* _Exercise aim_
Copy out all the records exactly.

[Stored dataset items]
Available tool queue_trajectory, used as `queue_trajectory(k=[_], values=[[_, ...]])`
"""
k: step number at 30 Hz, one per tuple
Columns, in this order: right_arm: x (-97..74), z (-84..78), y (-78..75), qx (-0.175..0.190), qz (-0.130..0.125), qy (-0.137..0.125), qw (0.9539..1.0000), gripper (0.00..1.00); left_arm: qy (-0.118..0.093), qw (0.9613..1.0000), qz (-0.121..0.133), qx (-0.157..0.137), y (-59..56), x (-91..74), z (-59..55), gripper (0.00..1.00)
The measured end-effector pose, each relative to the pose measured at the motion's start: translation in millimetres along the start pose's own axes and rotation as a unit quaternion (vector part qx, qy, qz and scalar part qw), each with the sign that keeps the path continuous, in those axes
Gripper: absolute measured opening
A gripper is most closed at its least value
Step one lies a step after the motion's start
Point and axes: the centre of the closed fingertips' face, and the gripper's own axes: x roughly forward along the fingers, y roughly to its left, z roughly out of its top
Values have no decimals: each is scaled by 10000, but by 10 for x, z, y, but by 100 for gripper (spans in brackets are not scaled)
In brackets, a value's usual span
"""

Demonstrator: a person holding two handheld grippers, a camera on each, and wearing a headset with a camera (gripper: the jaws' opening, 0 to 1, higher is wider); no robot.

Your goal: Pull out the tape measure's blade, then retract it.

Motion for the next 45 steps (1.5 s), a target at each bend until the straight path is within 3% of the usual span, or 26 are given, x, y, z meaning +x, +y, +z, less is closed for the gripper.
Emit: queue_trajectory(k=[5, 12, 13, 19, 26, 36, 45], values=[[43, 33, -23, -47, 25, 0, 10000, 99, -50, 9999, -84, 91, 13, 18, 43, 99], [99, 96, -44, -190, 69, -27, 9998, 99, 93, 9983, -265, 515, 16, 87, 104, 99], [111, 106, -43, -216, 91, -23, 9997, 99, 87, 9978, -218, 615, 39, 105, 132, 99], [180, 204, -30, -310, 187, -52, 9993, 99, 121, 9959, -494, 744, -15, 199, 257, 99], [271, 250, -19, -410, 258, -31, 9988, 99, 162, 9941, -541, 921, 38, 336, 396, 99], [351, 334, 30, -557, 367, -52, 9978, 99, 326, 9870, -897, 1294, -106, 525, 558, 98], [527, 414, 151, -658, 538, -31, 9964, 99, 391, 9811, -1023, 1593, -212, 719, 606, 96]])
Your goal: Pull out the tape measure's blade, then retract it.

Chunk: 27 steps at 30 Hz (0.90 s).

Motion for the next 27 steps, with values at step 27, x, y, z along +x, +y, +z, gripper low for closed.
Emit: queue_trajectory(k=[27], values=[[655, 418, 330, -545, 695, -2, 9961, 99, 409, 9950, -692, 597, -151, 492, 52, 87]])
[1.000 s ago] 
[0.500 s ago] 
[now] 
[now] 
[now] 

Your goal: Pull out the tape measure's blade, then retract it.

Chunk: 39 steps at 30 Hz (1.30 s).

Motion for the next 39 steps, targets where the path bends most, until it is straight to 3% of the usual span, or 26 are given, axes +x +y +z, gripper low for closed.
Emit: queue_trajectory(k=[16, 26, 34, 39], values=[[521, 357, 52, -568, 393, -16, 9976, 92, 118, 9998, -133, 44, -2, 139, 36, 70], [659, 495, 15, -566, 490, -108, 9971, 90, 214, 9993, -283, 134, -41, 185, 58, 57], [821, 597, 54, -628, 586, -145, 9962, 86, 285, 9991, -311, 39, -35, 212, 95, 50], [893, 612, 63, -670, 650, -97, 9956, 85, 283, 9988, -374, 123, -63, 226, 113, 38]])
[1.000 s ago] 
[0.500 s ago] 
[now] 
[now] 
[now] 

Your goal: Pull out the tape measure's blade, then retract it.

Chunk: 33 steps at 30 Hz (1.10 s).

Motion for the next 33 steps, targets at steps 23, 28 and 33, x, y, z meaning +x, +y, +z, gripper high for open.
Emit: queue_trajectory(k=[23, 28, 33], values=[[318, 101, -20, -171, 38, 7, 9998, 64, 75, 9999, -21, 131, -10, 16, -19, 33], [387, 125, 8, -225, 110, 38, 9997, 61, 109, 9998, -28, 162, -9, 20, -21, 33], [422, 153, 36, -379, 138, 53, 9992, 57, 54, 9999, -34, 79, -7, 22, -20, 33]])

* _Reply to the task_
Available tool queue_trajectory, used as `queue_trajectory(k=[_], values=[[_, ...]])`
"""
k: step number at 30 Hz, one per tuple
Columns, in this order: right_arm: x (-97..74), z (-84..78), y (-78..75), qx (-0.175..0.190), qz (-0.130..0.125), qy (-0.137..0.125), qw (0.9539..1.0000), gripper (0.00..1.00); left_arm: qy (-0.118..0.093), qw (0.9613..1.0000), qz (-0.121..0.133), qx (-0.157..0.137), y (-59..56), x (-91..74), z (-59..55), gripper (0.00..1.00)
The measured end-effector pose, each relative to the pose measured at the motion's start: translation in millimetres along the start pose's own axes and rotation as a unit quaternion (vector part qx, qy, qz and scalar part qw), each with the sign that keeps the path continuous, in those axes
Gripper: absolute measured opening
A gripper is most closed at its least value
Step one lies a step after the motion's start
Point and axes: the centre of the closed fingertips' face, and the gripper's own axes: x roughly forward along the fingers, y roughly to its left, z roughly out of its top
Values have no decimals: each is scaled by 10000, but by 10 for x, z, y, but by 100 for gripper (spans in brackets are not scaled)
In brackets, a value's usual span
"""

Demonstrator: a person holding two handheld grippers, a camera on each, and wearing a headset with a camera (gripper: the jaws' opening, 0 to 1, higher is wider); no robot.

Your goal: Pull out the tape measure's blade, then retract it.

Motion for the next 45 steps (1.5 s), a target at each bend until the straight path is within 3% of the usual span, or 26 are given, x, y, z meaning +x, +y, +z, less is closed for the gripper.
Emit: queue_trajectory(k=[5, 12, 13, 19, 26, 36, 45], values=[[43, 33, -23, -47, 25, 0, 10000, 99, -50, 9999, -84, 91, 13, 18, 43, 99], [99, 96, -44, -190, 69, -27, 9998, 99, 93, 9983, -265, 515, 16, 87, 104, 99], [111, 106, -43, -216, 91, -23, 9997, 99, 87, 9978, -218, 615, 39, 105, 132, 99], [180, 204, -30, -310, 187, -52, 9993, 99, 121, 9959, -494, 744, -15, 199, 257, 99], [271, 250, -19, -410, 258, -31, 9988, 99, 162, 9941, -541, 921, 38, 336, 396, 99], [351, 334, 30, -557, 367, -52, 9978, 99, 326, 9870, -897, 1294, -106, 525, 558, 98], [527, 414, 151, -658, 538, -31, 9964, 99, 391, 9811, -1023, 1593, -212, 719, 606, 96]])
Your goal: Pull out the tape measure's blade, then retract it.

Chunk: 27 steps at 30 Hz (0.90 s).

Motion for the next 27 steps, with values at step 27, x, y, z along +x, +y, +z, gripper low for closed.
Emit: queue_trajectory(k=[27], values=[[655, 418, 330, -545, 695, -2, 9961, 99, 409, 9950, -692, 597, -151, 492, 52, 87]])
[1.000 s ago] 
[0.500 s ago] 
[now] 
[now] 
[now] 

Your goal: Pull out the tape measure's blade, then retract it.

Chunk: 39 steps at 30 Hz (1.30 s).

Motion for the next 39 steps, targets where the path bends most, until it is straight to 3% of the usual span, or 26 are given, axes +x +y +z, gripper low for closed.
Emit: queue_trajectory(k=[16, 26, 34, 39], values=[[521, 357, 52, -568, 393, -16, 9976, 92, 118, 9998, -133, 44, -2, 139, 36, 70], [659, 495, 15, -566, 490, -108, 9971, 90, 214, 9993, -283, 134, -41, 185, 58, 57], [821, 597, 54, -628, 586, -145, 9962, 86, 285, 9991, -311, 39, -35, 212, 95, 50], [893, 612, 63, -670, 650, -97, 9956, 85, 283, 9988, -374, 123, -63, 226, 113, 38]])
[1.000 s ago] 
[0.500 s ago] 
[now] 
[now] 
[now] 

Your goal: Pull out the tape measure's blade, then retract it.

Chunk: 33 steps at 30 Hz (1.10 s).

Motion for the next 33 steps, targets at steps 23, 28 and 33, x, y, z meaning +x, +y, +z, gripper high for open.
Emit: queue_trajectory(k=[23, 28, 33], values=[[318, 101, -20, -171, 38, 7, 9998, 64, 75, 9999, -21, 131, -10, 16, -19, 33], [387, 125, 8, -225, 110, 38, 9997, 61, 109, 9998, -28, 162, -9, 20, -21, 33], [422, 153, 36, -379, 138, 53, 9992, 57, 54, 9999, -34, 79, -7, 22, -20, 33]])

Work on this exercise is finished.